* [What needs to be done]
Once you have checked the records that follow, state how many of their lines hold "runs", giving the number only.

Items from a dataset:
..............................

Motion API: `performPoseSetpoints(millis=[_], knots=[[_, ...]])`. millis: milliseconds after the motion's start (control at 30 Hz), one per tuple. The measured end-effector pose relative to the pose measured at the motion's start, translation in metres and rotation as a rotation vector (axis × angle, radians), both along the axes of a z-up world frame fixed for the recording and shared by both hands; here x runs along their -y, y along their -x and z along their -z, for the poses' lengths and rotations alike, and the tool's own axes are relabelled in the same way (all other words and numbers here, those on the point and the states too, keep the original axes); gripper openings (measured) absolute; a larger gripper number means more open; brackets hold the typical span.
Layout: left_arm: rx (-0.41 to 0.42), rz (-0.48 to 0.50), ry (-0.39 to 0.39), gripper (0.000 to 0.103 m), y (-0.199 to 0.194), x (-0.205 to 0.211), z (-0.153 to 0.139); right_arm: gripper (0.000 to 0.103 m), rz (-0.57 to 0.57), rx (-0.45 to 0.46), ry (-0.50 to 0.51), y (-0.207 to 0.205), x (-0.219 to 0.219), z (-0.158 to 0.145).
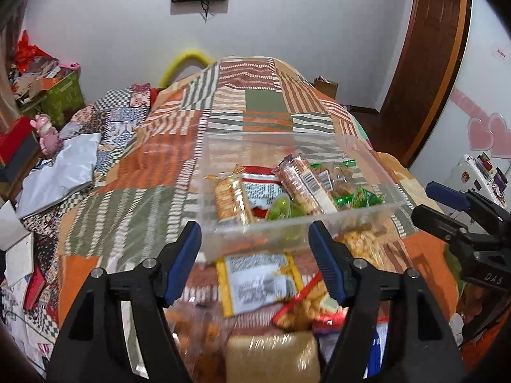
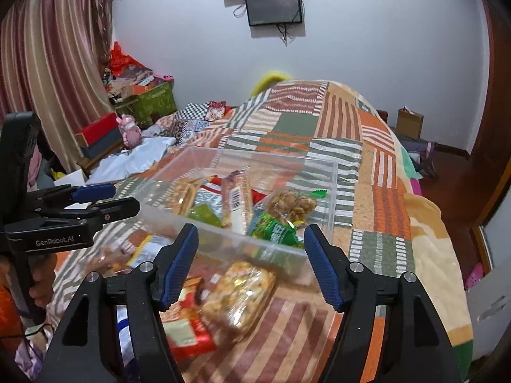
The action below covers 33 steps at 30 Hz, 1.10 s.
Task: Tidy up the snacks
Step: 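Move both tools back toward the remaining snacks, then grasp the blue-white chip bag with the right tool while the left grasps the wrapped cake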
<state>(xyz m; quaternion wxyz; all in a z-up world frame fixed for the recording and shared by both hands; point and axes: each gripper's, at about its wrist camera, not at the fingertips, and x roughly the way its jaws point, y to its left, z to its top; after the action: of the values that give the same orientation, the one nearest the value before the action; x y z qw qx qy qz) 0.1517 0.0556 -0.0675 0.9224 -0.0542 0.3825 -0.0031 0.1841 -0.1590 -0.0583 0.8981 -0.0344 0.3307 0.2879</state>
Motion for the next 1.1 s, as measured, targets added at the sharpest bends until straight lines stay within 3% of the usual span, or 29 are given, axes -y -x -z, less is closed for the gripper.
performPoseSetpoints(millis=[433,767,900,1100], knots=[[0.006,-0.013,-0.021,0.079,0.076,-0.008,0.006,0.067,-0.062,-0.021,-0.003,0.054,-0.017,0.006],[-0.04,-0.02,0.002,0.079,0.104,-0.016,0.025,0.067,-0.107,-0.138,0.001,0.075,-0.044,0.04],[-0.053,-0.025,0.018,0.079,0.11,-0.019,0.029,0.08,-0.102,-0.154,0.028,0.08,-0.055,0.051],[-0.082,-0.031,0.037,0.079,0.11,-0.02,0.039,0.089,-0.105,-0.158,0.046,0.084,-0.058,0.055]])
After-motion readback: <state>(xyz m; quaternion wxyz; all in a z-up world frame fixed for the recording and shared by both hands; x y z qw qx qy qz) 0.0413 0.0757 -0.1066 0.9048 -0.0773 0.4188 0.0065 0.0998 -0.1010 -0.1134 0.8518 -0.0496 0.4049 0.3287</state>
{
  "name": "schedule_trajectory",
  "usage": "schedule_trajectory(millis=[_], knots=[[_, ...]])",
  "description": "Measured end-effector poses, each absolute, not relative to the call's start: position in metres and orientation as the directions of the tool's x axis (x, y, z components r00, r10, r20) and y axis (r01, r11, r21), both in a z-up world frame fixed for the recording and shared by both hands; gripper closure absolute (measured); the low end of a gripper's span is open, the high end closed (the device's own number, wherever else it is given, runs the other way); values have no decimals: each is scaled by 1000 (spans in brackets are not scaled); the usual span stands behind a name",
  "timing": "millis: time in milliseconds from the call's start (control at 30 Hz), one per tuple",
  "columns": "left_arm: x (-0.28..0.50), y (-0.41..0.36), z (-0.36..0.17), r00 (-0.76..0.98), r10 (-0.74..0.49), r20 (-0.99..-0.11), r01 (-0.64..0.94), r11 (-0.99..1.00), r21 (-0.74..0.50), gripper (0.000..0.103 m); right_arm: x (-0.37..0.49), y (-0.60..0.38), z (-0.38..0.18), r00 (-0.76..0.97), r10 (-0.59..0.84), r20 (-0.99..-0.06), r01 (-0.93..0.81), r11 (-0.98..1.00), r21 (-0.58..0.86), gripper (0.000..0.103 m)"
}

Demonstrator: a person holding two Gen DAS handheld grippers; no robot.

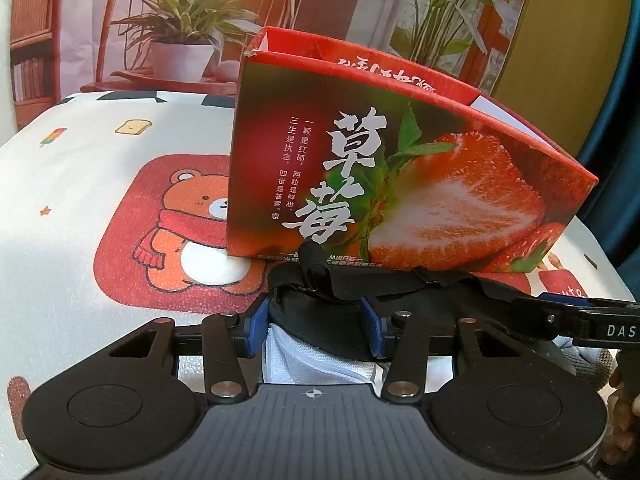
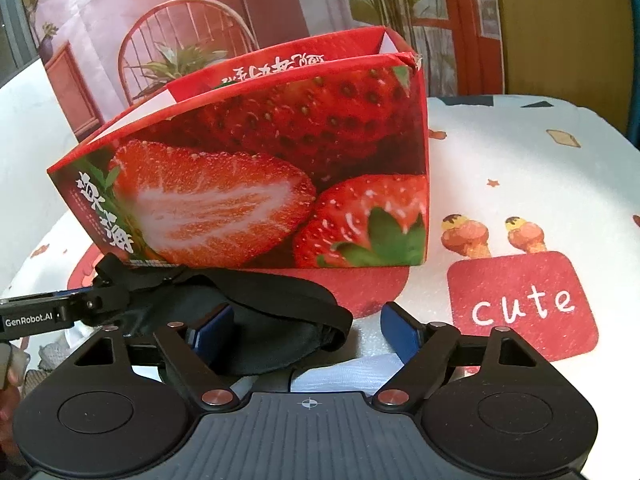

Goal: Organize soft objects
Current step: 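Close both tools on the black eye mask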

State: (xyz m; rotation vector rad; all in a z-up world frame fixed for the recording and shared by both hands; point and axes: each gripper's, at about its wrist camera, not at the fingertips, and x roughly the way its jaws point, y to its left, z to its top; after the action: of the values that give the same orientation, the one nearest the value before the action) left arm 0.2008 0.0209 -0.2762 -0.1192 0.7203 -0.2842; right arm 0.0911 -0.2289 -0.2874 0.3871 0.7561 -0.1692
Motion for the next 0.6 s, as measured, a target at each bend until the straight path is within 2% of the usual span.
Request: schedule_trajectory(millis=[600], knots=[[197,24,-280,723,-314,-615,234,949,-209,53,74,-233,-281,727,13,-686,297,896,331,32]])
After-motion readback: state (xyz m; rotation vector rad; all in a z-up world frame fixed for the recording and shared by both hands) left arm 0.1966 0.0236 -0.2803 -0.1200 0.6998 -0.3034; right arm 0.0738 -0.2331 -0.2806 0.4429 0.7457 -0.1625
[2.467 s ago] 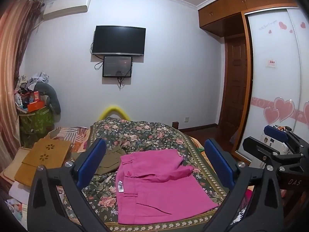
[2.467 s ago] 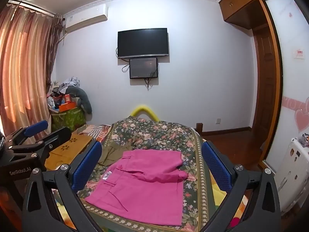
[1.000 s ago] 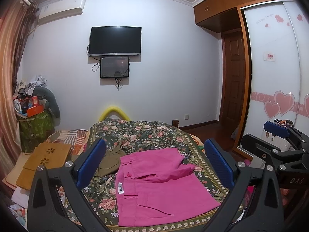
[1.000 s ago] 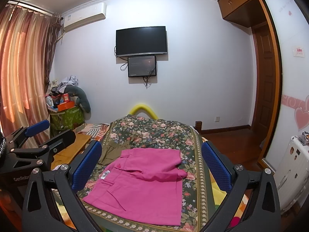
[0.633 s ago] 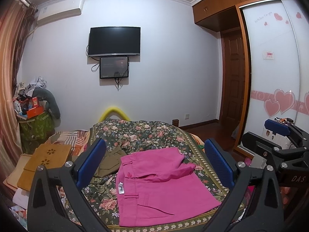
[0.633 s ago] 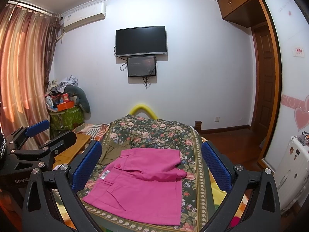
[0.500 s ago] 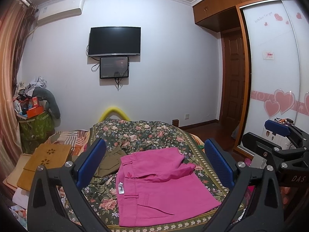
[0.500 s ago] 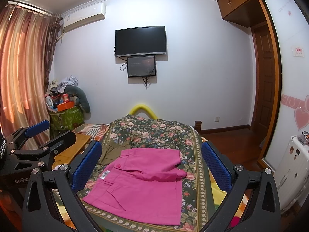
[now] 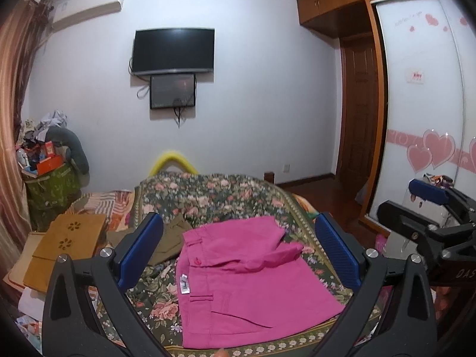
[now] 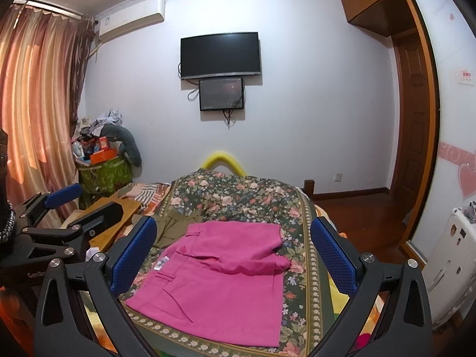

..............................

* [Result below]
2